ASSIGNMENT:
Go through the data below and return each line where the string "field" occurs.

Records excerpted from a collection:
- Opening Delimiter -

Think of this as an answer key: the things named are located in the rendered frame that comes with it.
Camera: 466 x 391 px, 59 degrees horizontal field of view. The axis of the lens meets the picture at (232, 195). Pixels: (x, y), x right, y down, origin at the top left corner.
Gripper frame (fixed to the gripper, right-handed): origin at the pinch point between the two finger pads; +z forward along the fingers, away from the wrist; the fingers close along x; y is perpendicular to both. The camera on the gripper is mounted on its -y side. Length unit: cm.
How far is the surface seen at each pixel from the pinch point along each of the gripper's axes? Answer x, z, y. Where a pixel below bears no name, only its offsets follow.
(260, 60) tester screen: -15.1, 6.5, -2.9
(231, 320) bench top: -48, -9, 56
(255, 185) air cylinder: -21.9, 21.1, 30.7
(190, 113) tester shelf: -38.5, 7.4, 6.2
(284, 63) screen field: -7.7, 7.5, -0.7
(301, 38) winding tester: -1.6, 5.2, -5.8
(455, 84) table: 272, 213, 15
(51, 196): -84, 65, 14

- Closing Delimiter -

YOUR RESPONSE:
Camera: 466 x 391 px, 59 degrees horizontal field of view. The axis of the lens meets the picture at (232, 195). Pixels: (x, y), x right, y down, origin at the top left corner.
(284, 63) screen field: -7.7, 7.5, -0.7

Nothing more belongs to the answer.